Fig. 1 shows a typical structure of a Gate Commutated Thyristor (GCT) chip unit, in the process of triggering and conducting the gate commutated thyristor, current is injected from the gate to the cathode, electrons are emitted from the cathode emitter and spread to the lower region of the anode and the gate, a local electric field caused after passing through the J2 depletion region can cause hole emission on the anode, and the trigger device enters a conductivity modulation state, so that the effective resistivity inside the gate commutated thyristor is reduced, thereby increasing the current intensity inside the gate commutated thyristor, and the gate commutated thyristor is subject to current impact, so that the above-mentioned device failure condition is easy to occur.
Disclosure of Invention
The invention aims to overcome the defects in the prior art, and provides an IGCT device with high dI/dt (differential calculation is carried out on current in time, and current impact quantity is reflected) tolerance, which can be fully conducted without damage under the condition of high dI/dt, can effectively reduce anode reactance used for limiting current rising rate in system application, reduce the volume of an external module and improve the application convenience of the IGCT device.
In order to achieve the above object, the present invention provides the following technical solutions:
an integrated gate commutated thyristor device with high current impact tolerance comprises a gate commutated thyristor chip unit and a gate driving unit,
the gate commutated thyristor chip unit has three electrodes: an anode, a cathode, and a gate;
the gate driving unit includes: the device comprises a logic control module, an internal power supply module, an on driving module, an off driving module, a rectifying and filtering module, a signal indicator lamp, an optical-electrical conversion module and an electrical-optical conversion module;
the external power supply, the rectifying and filtering module and the internal power supply module are sequentially connected; the internal power supply module is respectively connected with the logic control module, the on driving module, the off driving module, the light-electricity conversion module and the electricity-light conversion module; the logic control module is respectively connected with the on-driving module, the off-driving module, the signal indicator lamp and the electric-optical conversion module; the on driving module and the off driving module are respectively connected to the cathode and the gate; the external input optical fiber, the photoelectric conversion module and the logic control module are sequentially connected; the electric-optical conversion module is connected with the feedback optical fiber outwards; the cathode, the gate electrode, the on driving module and the off driving module are both connected to the logic control module in a feedback manner;
the gate region of the device is provided with cathode strips which are arranged in parallel, a gate commutated thyristor chip unit is correspondingly arranged under each cathode strip, each cathode strip is isolated from the gate region by an isolation region outside the edge of the cathode strip,
the integrated gate commutated thyristor device has one or more of the following:
the trigger current is raised to a gate driving unit of 10A, the internal carrier life is more than 100us, the gate current is approximately equal to the cathode surface structure of a gate contact ring in each area of the chip, and the transverse size is shortened to be within 200 um.
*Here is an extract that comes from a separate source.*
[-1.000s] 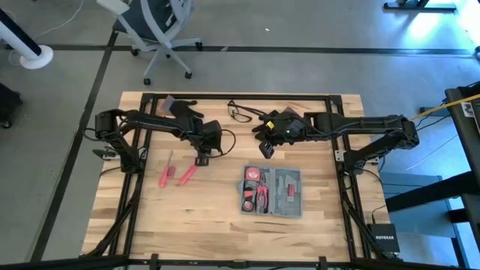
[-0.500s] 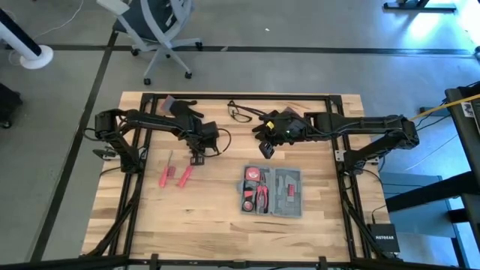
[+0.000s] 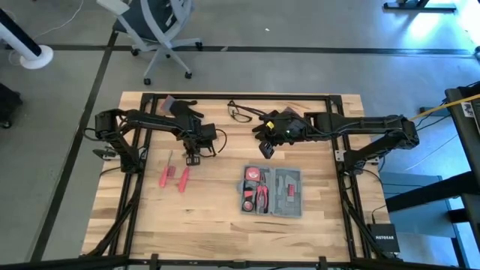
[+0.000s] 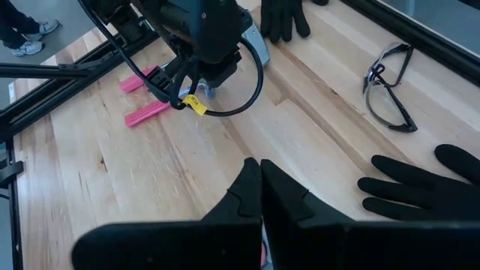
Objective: Prefit tool cases
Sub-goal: Remove the orange hammer from the gray prefit tool case, then remove the transparent flat screwdriver from the prefit tool case
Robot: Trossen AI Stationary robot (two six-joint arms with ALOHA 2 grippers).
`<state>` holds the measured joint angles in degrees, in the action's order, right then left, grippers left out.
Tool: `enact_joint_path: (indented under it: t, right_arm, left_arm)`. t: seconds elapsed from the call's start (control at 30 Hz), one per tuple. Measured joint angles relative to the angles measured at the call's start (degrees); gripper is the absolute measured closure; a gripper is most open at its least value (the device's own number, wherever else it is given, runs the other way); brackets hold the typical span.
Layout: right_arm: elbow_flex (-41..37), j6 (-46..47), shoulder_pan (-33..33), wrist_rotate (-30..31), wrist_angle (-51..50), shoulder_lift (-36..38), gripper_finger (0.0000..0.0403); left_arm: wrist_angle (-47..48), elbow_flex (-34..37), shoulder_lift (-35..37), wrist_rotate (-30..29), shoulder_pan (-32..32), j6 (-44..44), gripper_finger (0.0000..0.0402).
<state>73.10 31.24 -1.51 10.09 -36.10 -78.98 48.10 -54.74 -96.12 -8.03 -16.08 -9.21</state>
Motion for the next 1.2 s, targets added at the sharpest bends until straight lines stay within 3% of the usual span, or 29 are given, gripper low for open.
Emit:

Further, the gate driving unit for increasing the trigger current to 10A actively detects the anode current, so as to increase the trigger current when the anode current is smaller after the trigger is turned on.
Further, an anode current measuring sensor is further arranged in the gate driving unit, and the anode current measuring sensor is respectively connected with the anode and the logic control module.
Further, the gate commutated thyristor chip unit is provided with a temperature sensor, which is connected to the logic control module.
Furthermore, the control logic of the logic control module improves the charging time of the trigger follow current inductor of the gate electrode and improves the peak current of the trigger follow current inductor, so that the trigger current is improved.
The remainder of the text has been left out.